In my monthly newsletter for October 2021, I published the following Magic Square. It has the unusual property that if you square each number – it is STILL a magic square!

I was very pleased that Adam McBride, legendary mathematician and lecturer sent me some very comprehensive notes on the subject. They are reproduced below for your perusal.

Some thoughts on your MAGIC square.

1. Because the diagonals do not produce the same sum as the rows and columns, the square is strictly a semi-magic square. However, its unusual extra property certainly makes it MAGIC in a different sense.

2. I wonder if any of your answers from students will mention that from the given array you can get infinitely many more with the same property in two ways.

Firstly it is easy to see that if every number in the array is multiplied by the same constant k, then the resulting array retains the MAGIC property. Indeed, if the common value of the row and column sums and of the sums of squares are s and t, respectively, then the corresponding common values for the new array are ks and k²t. Similarly, the MAGIC property is retained if every element is divided by the same non-zero constant. (The constant k need not even be an integer, but we usually restrict ourselves to that case to avoid fractions.)

Perhaps less obvious is the fact that the MAGIC property is retained if the same constant k is added to every element in the original array. With s, t as above the corresponding value for the sum in the new array is easily seen to be s+ 4k but a little bit of simple algebra is needed to show that t is replaced by t + 2ks + 4k². The same is true if we subtract k as we simply replace k by –k above.
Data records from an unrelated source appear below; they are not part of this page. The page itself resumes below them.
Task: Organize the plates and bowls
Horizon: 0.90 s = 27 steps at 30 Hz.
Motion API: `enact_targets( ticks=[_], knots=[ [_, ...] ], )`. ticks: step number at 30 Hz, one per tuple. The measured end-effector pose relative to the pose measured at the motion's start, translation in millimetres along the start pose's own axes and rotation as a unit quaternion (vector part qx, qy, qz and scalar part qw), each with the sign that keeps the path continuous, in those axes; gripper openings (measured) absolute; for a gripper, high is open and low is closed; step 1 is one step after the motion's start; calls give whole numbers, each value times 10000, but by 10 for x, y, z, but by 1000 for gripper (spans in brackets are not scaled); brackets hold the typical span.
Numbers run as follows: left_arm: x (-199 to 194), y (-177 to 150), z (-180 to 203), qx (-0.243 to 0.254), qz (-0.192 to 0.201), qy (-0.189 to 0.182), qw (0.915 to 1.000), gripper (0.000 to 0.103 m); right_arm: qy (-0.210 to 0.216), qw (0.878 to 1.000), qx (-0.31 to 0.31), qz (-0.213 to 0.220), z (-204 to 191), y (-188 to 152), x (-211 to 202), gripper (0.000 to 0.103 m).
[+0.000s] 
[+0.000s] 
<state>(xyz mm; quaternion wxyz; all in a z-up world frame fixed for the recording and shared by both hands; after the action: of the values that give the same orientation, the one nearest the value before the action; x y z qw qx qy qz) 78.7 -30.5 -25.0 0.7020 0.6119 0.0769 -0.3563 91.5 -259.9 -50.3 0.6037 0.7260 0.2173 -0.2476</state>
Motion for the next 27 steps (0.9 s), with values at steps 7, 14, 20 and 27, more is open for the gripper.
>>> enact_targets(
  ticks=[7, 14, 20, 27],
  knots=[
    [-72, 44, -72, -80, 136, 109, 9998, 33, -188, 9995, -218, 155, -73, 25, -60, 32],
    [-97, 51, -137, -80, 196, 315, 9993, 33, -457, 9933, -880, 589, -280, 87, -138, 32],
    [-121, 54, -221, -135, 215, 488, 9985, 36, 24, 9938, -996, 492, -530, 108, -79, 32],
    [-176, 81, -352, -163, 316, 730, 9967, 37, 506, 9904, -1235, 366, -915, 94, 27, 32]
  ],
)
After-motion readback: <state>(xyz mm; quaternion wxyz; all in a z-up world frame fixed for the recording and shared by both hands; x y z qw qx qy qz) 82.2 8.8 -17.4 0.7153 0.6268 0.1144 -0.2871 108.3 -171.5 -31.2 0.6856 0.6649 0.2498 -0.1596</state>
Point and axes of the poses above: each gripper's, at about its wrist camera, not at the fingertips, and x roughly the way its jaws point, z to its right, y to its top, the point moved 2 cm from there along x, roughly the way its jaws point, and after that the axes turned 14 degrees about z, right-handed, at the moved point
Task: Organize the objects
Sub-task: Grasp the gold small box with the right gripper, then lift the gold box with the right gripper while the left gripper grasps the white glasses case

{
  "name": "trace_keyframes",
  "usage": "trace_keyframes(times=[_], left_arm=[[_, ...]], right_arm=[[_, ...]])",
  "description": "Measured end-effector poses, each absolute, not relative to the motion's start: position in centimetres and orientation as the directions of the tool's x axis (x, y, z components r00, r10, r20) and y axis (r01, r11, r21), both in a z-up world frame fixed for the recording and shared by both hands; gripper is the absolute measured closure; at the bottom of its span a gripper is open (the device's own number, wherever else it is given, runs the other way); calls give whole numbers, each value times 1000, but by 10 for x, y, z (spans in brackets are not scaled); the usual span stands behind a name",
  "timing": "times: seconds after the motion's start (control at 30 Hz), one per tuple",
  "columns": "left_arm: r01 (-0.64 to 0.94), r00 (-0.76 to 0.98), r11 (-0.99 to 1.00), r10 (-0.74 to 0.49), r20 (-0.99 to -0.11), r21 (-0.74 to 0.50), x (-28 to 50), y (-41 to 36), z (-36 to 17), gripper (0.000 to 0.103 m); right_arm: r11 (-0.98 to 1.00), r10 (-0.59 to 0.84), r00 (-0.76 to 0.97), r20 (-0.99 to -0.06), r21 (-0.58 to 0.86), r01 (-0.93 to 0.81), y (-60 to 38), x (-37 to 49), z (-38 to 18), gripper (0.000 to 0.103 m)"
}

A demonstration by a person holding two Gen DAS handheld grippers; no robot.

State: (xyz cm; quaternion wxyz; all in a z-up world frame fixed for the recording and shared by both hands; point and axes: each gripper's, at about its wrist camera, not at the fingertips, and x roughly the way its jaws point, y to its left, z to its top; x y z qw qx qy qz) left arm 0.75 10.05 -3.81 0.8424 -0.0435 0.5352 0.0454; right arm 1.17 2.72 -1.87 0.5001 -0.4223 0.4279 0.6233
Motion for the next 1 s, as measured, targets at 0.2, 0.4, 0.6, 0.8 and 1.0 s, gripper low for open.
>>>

3. As an illustration, suppose we subtract 36 from all the elements in the original array. The new array is

– 35    -1    10    25

1   35   -23   -14

7  -10    31   -29

26  -25   -19    17.

The original array has s = 143 and t = 7063.

The corresponding values for the new array are

-1 = 143 + 4 (-36)  and 1951 = 7063 + 2.(-36).143 + 4. 36².

4. This reminds me of an amazing 8 x 8 magic square devised by Benjamin Franklin, the great American polymath and a Founding Father of the United States:

7    53   41   27    2    52   48   30

12   58   38   24   13   63   35   17

51    1    29   47   54    8    28   42

64   14   18   36   57   11   23   37

25   43   55     5   32   46   50    4

22   40   60   10   19   33   61   15

45   31     3   49   44   26    6   56

34   20   16   62   39   21    9   59 .

The common value of the row, column and diagonal sums is 260. If we replace each element by its square, so that 7 becomes 49, 53 becomes 2809 and so on, we obtain a new array which is also a magic square with row, column and diagonal sums equal to 11,180.

Not quite the same as yours but super-magic in a similar way.